計測機器や情報機器を扱う大阪の企業で、電機業界においても高年収の企業として知られる。では実際、従業員はいくらぐらい給料をもらっているか。
キーエンスはどんな企業?業績は?
キーエンスは、現名誉会長の滝崎武光氏が1972年に個人創業した「リード電機」が前身だ。1974年に株式会社化し、1986年に「キーエンス」に社名を変更した。東京証券取引所の1部に上場しており、世界46カ国230拠点で事業を展開している。
売上高をこの10年で大きく伸ばしており、2011年3月期に1,848億円だった売上高は2021年3月期には5,381億円まで膨らんでいる。約2.9倍だ。そして、純利益の伸びは売上高の伸びを上回る。同期間で553億円から1,973億円まで伸ばし、約3.5倍となっている。
平均年収は2,000万円を下回るも、コロナ収束ですぐ回復?
世界展開も成功させ、業績も好調なキーエンス。ではそんなキーエンスの平均年収の直近10年間の推移を追っていこう。
キーエンスの平均年収のこの10年の推移
年 | 平均年収 | 従業員数 | 平均年齢 | 平均勤続年数 |
---|---|---|---|---|
2021年 | 17,517,949円 | 2,607人 | 35.8歳 | 12.2年 |
2020年 | 18,392,309円 | 2,511人 | 35.6歳 | 12.0年 |
2019年 | 21,106,666円 | 2,388人 | 35.8歳 | 12.1年 |
2018年 | 20,885,270円 | 2,253人 | 35.9歳 | 12.2年 |
2017年 | 18,617,851円 | 2,121人 | 36.1歳 | 12.4年 |
2016年 | 17,770,822円 | 2,013人 | 36.1歳 | 12.4年 |
2015年 | 16,485,728円 | 1,988人 | 35.6歳 | 11.8年 |
2014年 | 14,401,001円 | 2,038人 | 34.8歳 | 11.1年 |
2013年 | 13,219,419円 | 2,029人 | 34.3歳 | 10.6年 |
2012年 | 13,221,200円 | 1,883人 | 34.4歳 | 10.7年 |
こうしてみると、2012年は約1,322万円だった平均年収は2021年には約1,751万円まで伸びている。
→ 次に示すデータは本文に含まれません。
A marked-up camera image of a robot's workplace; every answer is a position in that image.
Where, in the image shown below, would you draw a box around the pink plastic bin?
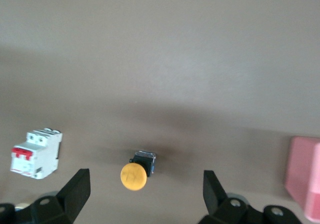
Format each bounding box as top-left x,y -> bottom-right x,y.
283,135 -> 320,223

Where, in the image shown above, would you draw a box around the yellow push button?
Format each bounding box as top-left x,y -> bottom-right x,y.
120,149 -> 158,192

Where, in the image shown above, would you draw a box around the white circuit breaker red switches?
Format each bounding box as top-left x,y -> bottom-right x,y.
9,127 -> 64,180

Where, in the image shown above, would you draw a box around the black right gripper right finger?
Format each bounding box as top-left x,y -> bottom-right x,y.
196,169 -> 301,224

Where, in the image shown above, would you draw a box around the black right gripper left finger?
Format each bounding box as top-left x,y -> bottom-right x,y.
0,168 -> 91,224

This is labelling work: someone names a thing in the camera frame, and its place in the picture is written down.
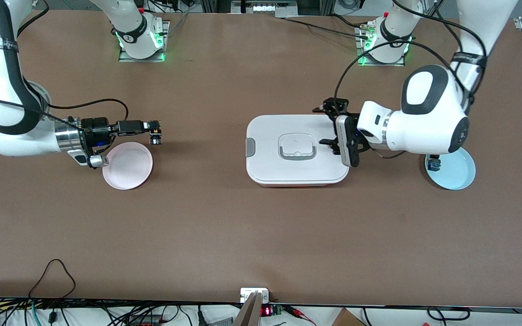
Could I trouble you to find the silver metal frame equipment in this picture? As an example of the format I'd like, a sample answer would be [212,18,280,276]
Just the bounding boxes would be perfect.
[231,0,299,18]

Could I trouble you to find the white lunch box grey latches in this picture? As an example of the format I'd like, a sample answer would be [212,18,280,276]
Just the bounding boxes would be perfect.
[246,114,350,187]

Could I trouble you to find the brown cardboard piece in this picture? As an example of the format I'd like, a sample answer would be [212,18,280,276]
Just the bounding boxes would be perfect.
[331,308,367,326]

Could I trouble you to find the black base supply cable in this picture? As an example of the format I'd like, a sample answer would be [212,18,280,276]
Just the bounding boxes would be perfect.
[274,15,371,39]

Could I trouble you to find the pale pink round plate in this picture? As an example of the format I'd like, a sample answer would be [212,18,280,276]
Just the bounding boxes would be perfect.
[102,142,154,191]

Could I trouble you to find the red and black test leads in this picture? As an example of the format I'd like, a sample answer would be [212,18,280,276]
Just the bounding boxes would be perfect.
[283,305,317,326]

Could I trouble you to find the light blue round plate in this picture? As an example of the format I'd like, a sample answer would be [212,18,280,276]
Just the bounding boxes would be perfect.
[425,146,476,191]

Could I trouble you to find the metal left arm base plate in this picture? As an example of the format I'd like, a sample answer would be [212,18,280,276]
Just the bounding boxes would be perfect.
[356,25,406,67]

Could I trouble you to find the thin black looped cable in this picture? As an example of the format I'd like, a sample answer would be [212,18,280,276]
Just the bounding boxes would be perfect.
[28,259,77,300]

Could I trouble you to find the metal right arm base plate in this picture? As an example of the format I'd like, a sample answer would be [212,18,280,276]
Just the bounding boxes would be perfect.
[118,20,171,63]

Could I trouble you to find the black cable loop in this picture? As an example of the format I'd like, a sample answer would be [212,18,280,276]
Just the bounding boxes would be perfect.
[426,307,471,322]

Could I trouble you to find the grey metal bar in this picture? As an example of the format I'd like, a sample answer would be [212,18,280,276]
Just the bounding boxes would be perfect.
[232,292,263,326]
実はピーク時の2018〜19年には2,000万円を超えていたのだが、コロナ禍の影響で企業が設備投資を渋った結果として2期連続の減益となり、従業員の平均年収も落ち込んでいる。
つまり逆の見方をすれば、コロナ禍が収束して企業の設備投資が活発化すれば、自然とキーエンスの従業員の平均年収も2,000万円台に戻っていくことが考えられる。
ちなみに、時価総額で国内の首位のトヨタ自動車<7203>の2021年の平均年収は約858万円、ソフトバンク<9434>の平均年収は約820万円だ。いかにキーエンスの平均年収が高いかがよく分かる。
圧倒的「営業力」で高年収実現、採用試験の倍率は50〜100倍?
最後にキーエンスがなぜここまで高額な給与を支払えるのか、触れておきたい。キーエンスの強みとしてよく言われているのが、「ファブレス(工場を持たないこと)」と「開発力」、そして「営業力」だ。
自社で工場を持っていないものの、顧客が求める商品をスピーディーに委託開発し、従業員の高い営業力でその商品を中小企業などに販売している。特に営業力は目を見張るものがあり、契約獲得のためのキーパーソンを見分け、営業プロセスも極限まで洗練されている。
年収が高い分、従業員には非常に高いレベルの業務遂行能力が求められるが、高年収、そしてスキルアップできるという環境にも魅力を感じている新卒人材は多く、採用試験の倍率は50〜100倍とも言われる。今後も人材市場でこうした状況が続くか、注目したいところだ。
文・岡本一道(経済ジャーナリスト)
編集・濱田 優(dメニューマネー編集長)
(2021年7月15日公開記事)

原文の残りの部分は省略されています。